Démocratie, un terme galvaudé

Dans son dernier livre Démocratie – Histoire politique d’un mot (Lux, 2013), le professeur Francis Dupuis-Déri démontre qu’il y a un décalage entre le sens originel du mot «démocratie» et le sens que lui ont donné les politiciens au cours des 150 dernières années dans le but de gagner les faveurs des électeurs. Le mot vient du grec demos (peuple) et kratos (pouvoir). Il désigne le gouvernement du peuple.
La démocratie est toujours présentée comme signifiant la souveraineté du peuple mais, avec les élections, c’est tout le contraire qui se passe : les dirigeants élus décident au nom du peuple tout en gardant les citoyens en dehors du processus de décision politique. Réagissant à cet état de choses, Proudhon disait que la démocratie est une usurpation du pouvoir du peuple par ses représentants.
Pour les Grecs anciens, la démocratie était un régime politique où le peuple participait directement aux processus de décision collective. Dans le régime électif actuel, une poignée de politiciens accaparent le pouvoir au nom du peuple. L’élection n’est donc pas gage de liberté, mais de soumission des électeurs à ceux qu’ils ont élu.
Francis Dupuis-Déri écrit que «les plus grands philosophes de l’Antiquité s’accordaient…pour associer le tirage au sort à la démocratie et l’élection à l’aristocratie» (p. 150). En effet, à Athènes, les postes officiels étaient presque tous attribués par tirage au sort. Aristocratie, un mot venant du grec, signifie le pouvoir aux meilleurs. Encore de nos jours, ceux qui se font élire sont les plus instruits, ceux qui ont le plus de notoriété, les plus riches ou ceux qui disposent d’argent pour gagner leurs élections. Une fois élus, ils se comportent comme une élite aristocratique, le premier ministre agissant comme un véritable monarque, surtout lorsque son parti est majoritaire.
Le livre de M. Dupuis-Déri m’inspire plusieurs commentaires. Il importe d’abord de noter que la démocratie participative est une forme de gouvernement qui correspond au sens premier de démocratie car, selon cette formule, les gens sont au cœur du processus de décision politique. Ce qui facilite le plus ce processus de décision est le fait que toutes les informations sont mises sur la table. Cette grande transparence est gage de bonne gouvernance. En second lieu, les dirigeants choisis démocratiquement par tirage au sort ont pour rôle principal de dégager des consensus au sein de la société et de faire en sorte que les décisions reflètent véritablement la volonté populaire. En démocratie participative, la souveraineté du peuple est ainsi assurée.

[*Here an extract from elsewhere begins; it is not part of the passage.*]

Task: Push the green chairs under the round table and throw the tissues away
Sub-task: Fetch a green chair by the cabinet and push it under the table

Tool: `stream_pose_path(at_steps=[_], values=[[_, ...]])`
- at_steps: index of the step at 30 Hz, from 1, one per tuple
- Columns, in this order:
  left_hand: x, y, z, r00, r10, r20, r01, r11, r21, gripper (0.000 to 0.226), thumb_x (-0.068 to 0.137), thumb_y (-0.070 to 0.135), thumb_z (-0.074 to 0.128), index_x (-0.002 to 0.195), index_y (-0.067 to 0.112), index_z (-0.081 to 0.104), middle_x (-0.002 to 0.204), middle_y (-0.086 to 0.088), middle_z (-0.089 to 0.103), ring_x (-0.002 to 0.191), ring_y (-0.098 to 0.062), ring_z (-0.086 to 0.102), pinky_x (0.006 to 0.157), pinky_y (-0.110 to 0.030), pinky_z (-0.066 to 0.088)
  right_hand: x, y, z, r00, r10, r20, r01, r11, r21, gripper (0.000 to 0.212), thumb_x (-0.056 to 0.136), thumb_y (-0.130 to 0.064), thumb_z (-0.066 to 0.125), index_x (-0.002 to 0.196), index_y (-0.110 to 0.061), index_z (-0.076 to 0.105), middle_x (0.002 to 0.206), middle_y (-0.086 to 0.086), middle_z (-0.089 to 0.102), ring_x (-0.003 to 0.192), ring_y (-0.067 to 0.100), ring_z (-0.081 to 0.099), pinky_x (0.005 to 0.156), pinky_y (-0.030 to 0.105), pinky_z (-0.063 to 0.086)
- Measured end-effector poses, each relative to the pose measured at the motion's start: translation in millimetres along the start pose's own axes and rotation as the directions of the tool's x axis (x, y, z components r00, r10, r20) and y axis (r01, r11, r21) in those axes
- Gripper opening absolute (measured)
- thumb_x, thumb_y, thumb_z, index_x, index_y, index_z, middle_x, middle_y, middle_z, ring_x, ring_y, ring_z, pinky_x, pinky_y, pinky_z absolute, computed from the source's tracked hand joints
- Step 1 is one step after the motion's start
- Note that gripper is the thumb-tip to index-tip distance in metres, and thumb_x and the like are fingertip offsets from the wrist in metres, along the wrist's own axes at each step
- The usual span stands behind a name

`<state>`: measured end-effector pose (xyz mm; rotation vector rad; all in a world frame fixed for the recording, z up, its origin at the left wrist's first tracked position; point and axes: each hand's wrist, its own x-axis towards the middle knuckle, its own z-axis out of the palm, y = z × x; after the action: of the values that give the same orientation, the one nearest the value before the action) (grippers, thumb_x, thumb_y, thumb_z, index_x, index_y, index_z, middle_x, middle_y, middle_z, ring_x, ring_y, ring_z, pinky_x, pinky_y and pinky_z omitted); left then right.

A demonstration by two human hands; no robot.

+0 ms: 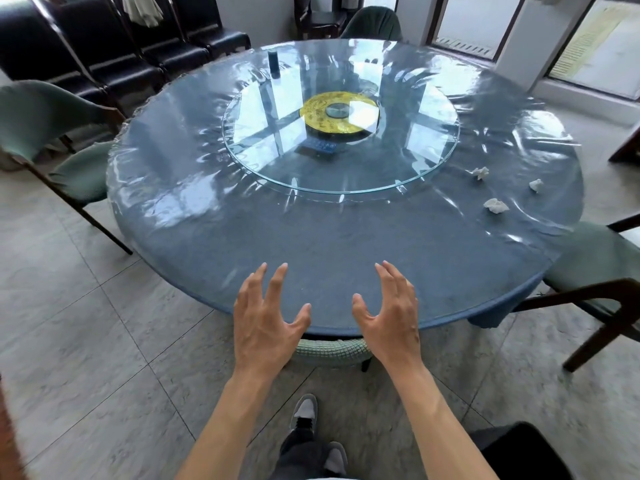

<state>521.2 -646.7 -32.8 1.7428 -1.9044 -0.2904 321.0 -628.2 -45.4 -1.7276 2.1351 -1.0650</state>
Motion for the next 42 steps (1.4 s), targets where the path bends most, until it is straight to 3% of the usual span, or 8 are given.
stream_pose_path(at_steps=[16, 29, 33, 42], values=[[6, -33, -34, 0.989, -0.142, -0.047, 0.138, 0.988, -0.068, 0.075, 0.084, 0.050, 0.068, 0.150, 0.035, 0.035, 0.158, -0.005, 0.031, 0.143, -0.028, 0.030, 0.112, -0.048, 0.033, 16, -50, 40, 0.991, -0.119, 0.065, 0.112, 0.989, 0.096, 0.066, 0.086, -0.045, 0.051, 0.140, -0.008, 0.052, 0.148, 0.011, 0.051, 0.133, 0.032, 0.048, 0.105, 0.052, 0.045], [33, -168, -104, 0.923, -0.342, -0.174, 0.336, 0.940, -0.063, 0.074, 0.083, 0.055, 0.063, 0.149, 0.034, 0.036, 0.155, -0.005, 0.035, 0.138, -0.026, 0.037, 0.111, -0.045, 0.036, 33, -179, 156, 0.932, -0.305, 0.195, 0.264, 0.942, 0.208, 0.063, 0.088, -0.042, 0.053, 0.140, -0.007, 0.052, 0.146, 0.012, 0.052, 0.132, 0.030, 0.050, 0.106, 0.047, 0.046], [32, -223, -134, 0.880, -0.416, -0.228, 0.411, 0.909, -0.070, 0.073, 0.084, 0.048, 0.070, 0.148, 0.031, 0.040, 0.155, -0.005, 0.036, 0.138, -0.027, 0.037, 0.112, -0.044, 0.035, 30, -231, 201, 0.894, -0.374, 0.248, 0.314, 0.916, 0.250, 0.062, 0.089, -0.041, 0.055, 0.141, -0.008, 0.052, 0.147, 0.011, 0.051, 0.133, 0.030, 0.049, 0.106, 0.048, 0.045], [21, -325, -197, 0.789, -0.536, -0.300, 0.540, 0.838, -0.077, 0.075, 0.086, 0.052, 0.066, 0.151, 0.031, 0.036, 0.157, -0.005, 0.033, 0.141, -0.026, 0.033, 0.113, -0.046, 0.036, 7, -346, 280, 0.790, -0.498, 0.358, 0.389, 0.858, 0.335, 0.066, 0.088, -0.044, 0.051, 0.143, -0.007, 0.051, 0.149, 0.011, 0.049, 0.135, 0.029, 0.045, 0.109, 0.049, 0.043]])
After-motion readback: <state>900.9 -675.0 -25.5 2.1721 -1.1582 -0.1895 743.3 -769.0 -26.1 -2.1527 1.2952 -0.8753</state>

Une réflexion au sujet de « Démocratie, un terme galvaudé »

  1. Excellente réflexion, qui fait référence à la démocratie directe. Il s’agit d’un concept intéressant mais difficile techniquement à mettre en pratique. Mais quand bien même on réussirait à trouver une formule, reste à savoir si « le peuple » veut participer à toutes les décisions qui le concerne. L’expression « on a les gouvernements qu’on mérite » traduit un peu cette résignation du peuple, qui semble accepter la mécanique de désignation de nos gouvernants. Une bonne discussion à venir, très bientôt j’espère.